De acuerdo con lo publicado en algunos medios de comunicación, este moderno sofista asegura que todo es cuestión de valores. De ahí que su objetivo primordial al visitar empresas, instituciones gubernamentales, consorcios y hasta universidades, fue el de hacernos ver que si queremos un país mejor, una sociedad mejor, un nivel económico mejor y de paso ser hombres y mujeres de éxito, todo lo que tenemos que hacer es transformar nuestros valores.  O, como le llaman hoy en día los adoradores del neoliberalismo y el mercado, provocar dentro de nosotros una reingeniería moral.

Según este tipo de seudodiscurso, todo es cuestión de cambiar valores, de retomar aquellos que hemos ido perdiendo o de adaptar los que tenemos a los nuevos tiempos que corren.  Así de simple y fácil.  Es decir que, este “famoso” sofista no vino a decir nada nuevo de lo que otros grandes “genios” motivadores han dicho ya. Por eso el título de este escrito, pues si fuera tan fácil la solución a nuestros grandes, históricos y complejos problemas estructurales, todos nos pondríamos a rezar, seríamos optimistas, transformaríamos nuestros valores y listo: de la noche a la mañana viviríamos en un país maravilloso, para admiración y envidia de los demás.
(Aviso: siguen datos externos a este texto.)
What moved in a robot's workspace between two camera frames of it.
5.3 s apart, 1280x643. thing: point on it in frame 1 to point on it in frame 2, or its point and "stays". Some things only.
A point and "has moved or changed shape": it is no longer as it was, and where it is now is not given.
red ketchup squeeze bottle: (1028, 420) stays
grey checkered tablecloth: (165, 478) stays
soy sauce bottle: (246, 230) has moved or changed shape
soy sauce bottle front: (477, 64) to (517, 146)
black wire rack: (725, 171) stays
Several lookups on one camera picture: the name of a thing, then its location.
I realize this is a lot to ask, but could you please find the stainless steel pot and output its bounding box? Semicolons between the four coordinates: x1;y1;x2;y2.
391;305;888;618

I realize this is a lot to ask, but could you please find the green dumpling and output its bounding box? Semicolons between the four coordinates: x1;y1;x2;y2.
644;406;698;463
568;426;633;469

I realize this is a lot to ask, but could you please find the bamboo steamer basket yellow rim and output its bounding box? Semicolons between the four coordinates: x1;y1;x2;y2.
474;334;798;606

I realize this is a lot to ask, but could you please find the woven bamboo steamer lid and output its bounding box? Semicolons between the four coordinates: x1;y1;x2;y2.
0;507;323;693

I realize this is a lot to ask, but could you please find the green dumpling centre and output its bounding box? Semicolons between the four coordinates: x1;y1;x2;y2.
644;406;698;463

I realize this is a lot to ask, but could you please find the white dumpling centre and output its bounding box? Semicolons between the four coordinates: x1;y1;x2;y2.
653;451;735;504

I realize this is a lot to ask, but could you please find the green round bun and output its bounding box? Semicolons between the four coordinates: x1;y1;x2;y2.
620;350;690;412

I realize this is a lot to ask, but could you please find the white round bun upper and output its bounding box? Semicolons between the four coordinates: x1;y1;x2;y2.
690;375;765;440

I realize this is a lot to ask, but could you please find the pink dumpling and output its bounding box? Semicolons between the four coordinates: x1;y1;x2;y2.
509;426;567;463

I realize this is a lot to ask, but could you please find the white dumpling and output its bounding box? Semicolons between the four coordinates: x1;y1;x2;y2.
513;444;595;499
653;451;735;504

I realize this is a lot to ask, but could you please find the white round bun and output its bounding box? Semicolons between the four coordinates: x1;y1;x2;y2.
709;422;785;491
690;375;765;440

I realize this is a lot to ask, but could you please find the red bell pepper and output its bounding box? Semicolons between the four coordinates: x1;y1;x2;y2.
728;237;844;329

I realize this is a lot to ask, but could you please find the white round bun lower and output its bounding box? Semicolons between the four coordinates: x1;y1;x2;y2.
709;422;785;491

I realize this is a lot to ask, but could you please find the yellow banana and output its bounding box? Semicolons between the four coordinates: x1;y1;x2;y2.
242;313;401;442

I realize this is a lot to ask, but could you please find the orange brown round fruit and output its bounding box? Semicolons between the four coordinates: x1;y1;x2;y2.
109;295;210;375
Pero sucede que la cuestión no es tan fácil como nos hacen creer estos charlatanes a sueldo. Para empezar, los valores de una sociedad son aquellos que las clases dominantes han impuesto para preservar y mantener el estado de las cosas.  Son, como lo demostró Marx, la expresión del poder de esas clases económicas que lo que buscan es proteger sus intereses de clase. De ahí que, cuando dichas clases, por medio de sus seudointelectuales, hablan de un cambio de valores morales, lo que en el fondo están buscando es que las clases dominadas sigamos  obedeciendo sumisamente, no pensemos críticamente y solo nos dediquemos a producir más para que sus cuentas sigan engordando.

Los problemas que ahogan a Guatemala son estructurales, sus causas son históricas y comienzan desde la venida de los españoles quienes imponen un modelo económico basado en la explotación, el abuso y la exclusión.  Con el paso de los años, dicho modelo fue tomando formas más sofisticadas de expresión, pero en el fondo siguió siendo lo mismo. Cambió de actores y el escenario se modificó, adaptándose a los tiempos, pero los resultados fueron los de siempre: una minoría que cada vez era más rica y la mayoría pobre, hundiéndose en la miseria.

Todo esto ha producido una sociedad injusta y desigual. Los problemas que vivimos hoy día como la violencia, el narcotráfico, la corrupción, el analfabetismo, etc; no se solucionan con un simple cambio de valores y actitudes.  No basta con ser optimistas para que todo por arte de magia cambie.  La causa de nuestros males es económica, por lo que deberíamos transformar la infraestructura, es decir, el modelo mercantilista de explotación que tenemos para provocar una transformación en la superestructura social.

Si la riqueza se distribuyera de forma equitativa tendríamos una sociedad más igualitaria y cada uno de los hombres y mujeres que la integran, aspirarían a una vida guiada por valores morales superiores. Entonces sí, tendría sentido hablar de un cambio de valores y de una actitud optimista ante la vida. Pero en las circunstancias en las que nos encontramos, venir a desarrollar discursos motivacionales, lo único que logra es hacerle el juego a los sectores oligarcas. Es insistir en que todo debe cambiar para que nada cambie.

Dado que la transformación de esta sociedad no vendrá de los sectores que detentan el poder, sino de la sociedad misma por medio de todas sus instancias e instituciones, es necesario que nos eduquemos y fomentemos un pensamiento crítico. Esto implica, como ya lo he dicho en otros artículos, que analicemos la realidad, nos informemos, pensemos por nosotros mismos y saquemos conclusiones. Deberíamos empezar, como lo hizo Descartes, por dudar de todo lo aprendido y de lo que vemos. A partir de ahí podríamos esperar que las nuevas generaciones asuman una actitud más cuestionadora y transformadora. Y entonces sí, cambiaríamos este país para hacer de él un lugar digno para vivir.






[1] Profesor titular, Departamento de Filosofía, Facultad de Humanidades, USAC.